In recent times, there has been a continuous decline in the Indian stock market. Sensex has fallen by more than 4 thousand points in the last 5 trading sessions, due to which investors have lost about Rs 16 lakh crore. On the contrary, a tremendous rise is being seen in the stock markets of China and Hong Kong.

Talking about the last 15 trading sessions, China's Shanghai Composite Index has seen a growth of more than 17 percent, due to which the total market cap of these markets has increased by Rs 269 lakh crore. In such a situation, if you are also thinking of investing there to take advantage of this boom, then this news is for you.

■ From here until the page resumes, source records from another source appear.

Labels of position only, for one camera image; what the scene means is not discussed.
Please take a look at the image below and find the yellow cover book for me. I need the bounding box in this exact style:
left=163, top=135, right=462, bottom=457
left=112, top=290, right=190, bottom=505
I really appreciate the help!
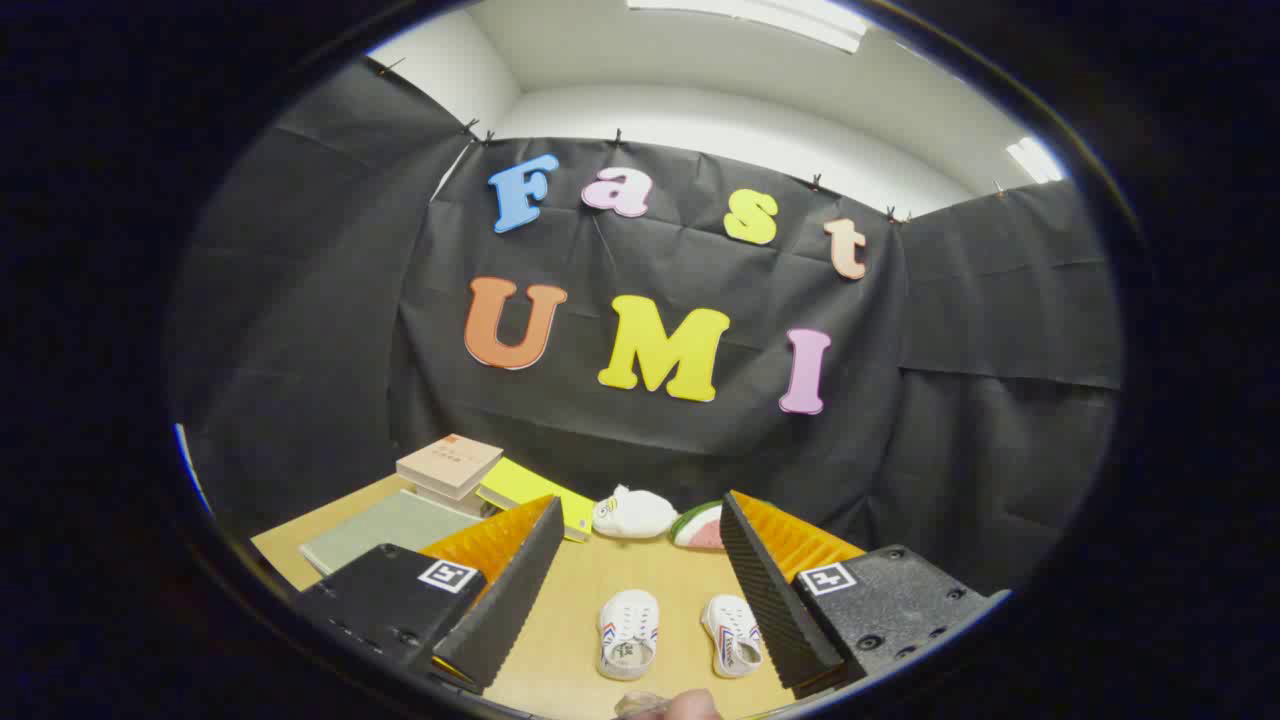
left=475, top=457, right=597, bottom=543

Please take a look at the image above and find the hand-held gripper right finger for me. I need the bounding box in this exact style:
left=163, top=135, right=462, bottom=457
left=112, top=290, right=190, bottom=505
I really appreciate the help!
left=718, top=490, right=1009, bottom=699

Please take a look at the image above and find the white striped canvas shoe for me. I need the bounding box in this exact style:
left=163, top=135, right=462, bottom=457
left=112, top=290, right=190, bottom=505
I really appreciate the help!
left=597, top=589, right=661, bottom=682
left=700, top=594, right=765, bottom=679

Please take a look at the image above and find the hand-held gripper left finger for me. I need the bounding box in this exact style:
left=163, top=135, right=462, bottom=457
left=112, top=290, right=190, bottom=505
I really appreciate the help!
left=293, top=495, right=567, bottom=693

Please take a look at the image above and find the grey fabric storage box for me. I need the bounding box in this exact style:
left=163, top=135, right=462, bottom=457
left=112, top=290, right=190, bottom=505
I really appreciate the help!
left=300, top=489, right=487, bottom=578

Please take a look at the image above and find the white plush toy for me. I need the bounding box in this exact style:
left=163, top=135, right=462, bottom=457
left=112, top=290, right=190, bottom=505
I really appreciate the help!
left=592, top=484, right=679, bottom=540

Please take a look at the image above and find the cream book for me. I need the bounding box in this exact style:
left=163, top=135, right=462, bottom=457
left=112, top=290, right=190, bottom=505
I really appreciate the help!
left=412, top=484, right=496, bottom=519

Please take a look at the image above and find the ceiling light panel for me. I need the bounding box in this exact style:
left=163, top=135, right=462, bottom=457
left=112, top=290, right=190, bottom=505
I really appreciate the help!
left=1005, top=135, right=1067, bottom=187

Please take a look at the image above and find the tan cover book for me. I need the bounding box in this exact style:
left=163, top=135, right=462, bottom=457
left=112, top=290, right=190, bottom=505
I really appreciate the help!
left=396, top=433, right=504, bottom=501

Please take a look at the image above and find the watermelon slice plush toy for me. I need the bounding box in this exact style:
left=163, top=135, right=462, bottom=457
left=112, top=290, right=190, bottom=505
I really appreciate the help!
left=670, top=500, right=733, bottom=552

This is how you can take advantage

The Chinese government has taken several concrete steps to strengthen its economy and real estate sector, which includes a relief package of about Rs 12 lakh crore. This has had a direct impact on China's stock market. This relief package has increased confidence in the market, due to which a strong rise has been seen in the Shanghai Composite and Hong Kong's Hangseng indices in just 15 trading sessions. Some experts believe that there is a possibility of getting good returns by investing in the Chinese market in the long term.

How can you invest?

Investing in the Chinese stock market is as simple as investing in the American market. For this, investors will have to find a broker who provides the facility of investing in foreign markets. There are some brokers who provide the facility to invest directly in China's stock exchange.

Apart from this, investors can also enter China's stock market through Exchange Traded Fund (ETF), which is considered a safe option. Another way is to invest in Chinese companies which are listed on American stock exchanges. This is an easy option. Besides, you can also invest in those companies which do business in India and have listed themselves in the index here.